Check out our latest analysis for IMS
How Much Debt Does IMS Carry?
You can click the graphic below for the historical numbers, but it shows that as of September 2024 IMS had zł20.8m of debt, an increase on zł14.7m, over one year. On the flip side, it has zł5.48m in cash leading to net debt of about zł15.3m.
How Healthy Is IMS' Balance Sheet?
Zooming in on the latest balance sheet data, we can see that IMS had liabilities of zł30.4m due within 12 months and liabilities of zł10.5m due beyond that. Offsetting these obligations, it had cash of zł5.48m as well as receivables valued at zł14.5m due within 12 months. So its liabilities total zł20.9m more than the combination of its cash and short-term receivables.
Of course, IMS has a market capitalization of zł145.4m, so these liabilities are probably manageable. Having said that, it's clear that we should continue to monitor its balance sheet, lest it change for the worse.
In order to size up a company's debt relative to its earnings, we calculate its net debt divided by its earnings before interest, tax, depreciation, and amortization (EBITDA) and its earnings before interest and tax (EBIT) divided by its interest expense (its interest cover). The advantage of this approach is that we take into account both the absolute quantum of debt (with net debt to EBITDA) and the actual interest expenses associated with that debt (with its interest cover ratio).
While IMS's low debt to EBITDA ratio of 1.0 suggests only modest use of debt, the fact that EBIT only covered the interest expense by 6.7 times last year does give us pause. But the interest payments are certainly sufficient to have us thinking about how affordable its debt is. Fortunately, IMS grew its EBIT by 9.6% in the last year, making that debt load look even more manageable. The balance sheet is clearly the area to focus on when you are analysing debt. But it is future earnings, more than anything, that will determine IMS's ability to maintain a healthy balance sheet going forward. So if you want to see what the professionals think, you might find this free report on analyst profit forecasts to be interesting.
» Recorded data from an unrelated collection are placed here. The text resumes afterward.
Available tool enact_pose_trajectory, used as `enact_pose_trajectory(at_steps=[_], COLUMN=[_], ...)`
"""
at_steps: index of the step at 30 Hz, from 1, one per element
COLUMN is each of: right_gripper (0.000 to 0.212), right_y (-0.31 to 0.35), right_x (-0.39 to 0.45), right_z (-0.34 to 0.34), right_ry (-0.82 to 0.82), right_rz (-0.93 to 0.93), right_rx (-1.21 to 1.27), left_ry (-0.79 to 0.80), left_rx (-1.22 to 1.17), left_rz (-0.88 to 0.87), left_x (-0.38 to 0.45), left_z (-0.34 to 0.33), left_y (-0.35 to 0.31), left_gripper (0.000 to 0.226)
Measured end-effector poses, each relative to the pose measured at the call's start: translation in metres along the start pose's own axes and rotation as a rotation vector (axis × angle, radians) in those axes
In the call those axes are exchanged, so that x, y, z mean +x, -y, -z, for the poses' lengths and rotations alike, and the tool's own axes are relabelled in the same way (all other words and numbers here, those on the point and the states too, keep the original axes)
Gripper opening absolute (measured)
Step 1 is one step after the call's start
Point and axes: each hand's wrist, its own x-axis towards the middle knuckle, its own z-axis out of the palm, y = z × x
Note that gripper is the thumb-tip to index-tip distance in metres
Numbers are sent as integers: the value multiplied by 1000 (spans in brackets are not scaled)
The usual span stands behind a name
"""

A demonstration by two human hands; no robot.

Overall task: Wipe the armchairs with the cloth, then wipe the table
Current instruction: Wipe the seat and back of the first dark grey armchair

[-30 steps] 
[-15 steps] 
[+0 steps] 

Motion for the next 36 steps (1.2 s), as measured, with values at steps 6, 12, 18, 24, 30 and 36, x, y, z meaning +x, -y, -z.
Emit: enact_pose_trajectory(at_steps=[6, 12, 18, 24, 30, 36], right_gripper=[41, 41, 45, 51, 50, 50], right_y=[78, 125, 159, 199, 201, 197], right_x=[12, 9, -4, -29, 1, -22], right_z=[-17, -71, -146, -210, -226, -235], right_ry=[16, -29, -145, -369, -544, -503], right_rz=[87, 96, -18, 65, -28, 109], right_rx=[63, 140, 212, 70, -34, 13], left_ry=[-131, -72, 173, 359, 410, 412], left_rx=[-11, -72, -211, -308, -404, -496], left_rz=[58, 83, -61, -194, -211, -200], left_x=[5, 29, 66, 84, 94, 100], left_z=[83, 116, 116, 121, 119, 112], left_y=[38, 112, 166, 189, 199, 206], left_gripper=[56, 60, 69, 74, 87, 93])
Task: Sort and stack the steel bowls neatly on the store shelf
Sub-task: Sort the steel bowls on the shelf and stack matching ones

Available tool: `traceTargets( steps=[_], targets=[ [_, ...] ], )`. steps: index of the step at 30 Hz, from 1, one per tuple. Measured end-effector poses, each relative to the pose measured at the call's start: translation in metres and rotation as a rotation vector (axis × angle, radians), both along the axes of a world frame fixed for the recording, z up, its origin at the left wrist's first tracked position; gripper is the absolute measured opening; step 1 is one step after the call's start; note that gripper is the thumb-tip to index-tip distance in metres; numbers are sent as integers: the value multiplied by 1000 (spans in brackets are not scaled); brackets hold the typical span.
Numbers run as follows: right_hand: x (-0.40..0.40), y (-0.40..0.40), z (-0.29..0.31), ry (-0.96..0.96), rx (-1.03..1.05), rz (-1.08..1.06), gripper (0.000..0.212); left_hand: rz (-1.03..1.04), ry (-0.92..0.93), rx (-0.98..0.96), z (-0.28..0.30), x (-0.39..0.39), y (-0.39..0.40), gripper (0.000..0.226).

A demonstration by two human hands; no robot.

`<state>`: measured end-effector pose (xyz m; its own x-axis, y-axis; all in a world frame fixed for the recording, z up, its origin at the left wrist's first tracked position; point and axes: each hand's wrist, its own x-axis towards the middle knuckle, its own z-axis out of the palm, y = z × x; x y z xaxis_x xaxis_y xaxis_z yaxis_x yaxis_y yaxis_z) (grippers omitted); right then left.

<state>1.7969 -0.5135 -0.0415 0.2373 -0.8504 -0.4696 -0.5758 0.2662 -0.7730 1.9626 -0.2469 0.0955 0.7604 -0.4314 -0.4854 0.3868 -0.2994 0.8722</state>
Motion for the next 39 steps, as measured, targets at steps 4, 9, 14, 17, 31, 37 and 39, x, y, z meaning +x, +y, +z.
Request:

Finally, a business needs free cash flow to pay off debt; accounting profits just don't cut it. So it's worth checking how much of that EBIT is backed by free cash flow. Over the most recent three years, IMS recorded free cash flow worth 56% of its EBIT, which is around normal, given free cash flow excludes interest and tax. This free cash flow puts the company in a good position to pay down debt, when appropriate.
Our View
On this analysis, IMS's net debt to EBITDA was a real positive, just like an unsolicited gift of cupcakes from a work colleague. And its apparent ability to to convert EBIT to free cash flow is also rather rousing! All these things considered, it appears that IMS can comfortably handle its current debt levels. Of course, while this leverage can enhance returns on equity, it does bring more risk, so it's worth keeping an eye on this one. The balance sheet is clearly the area to focus on when you are analysing debt. However, not all investment risk resides within the balance sheet - far from it. Case in point: We've spotted 2 warning signs for IMS you should be aware of, and 1 of them shouldn't be ignored.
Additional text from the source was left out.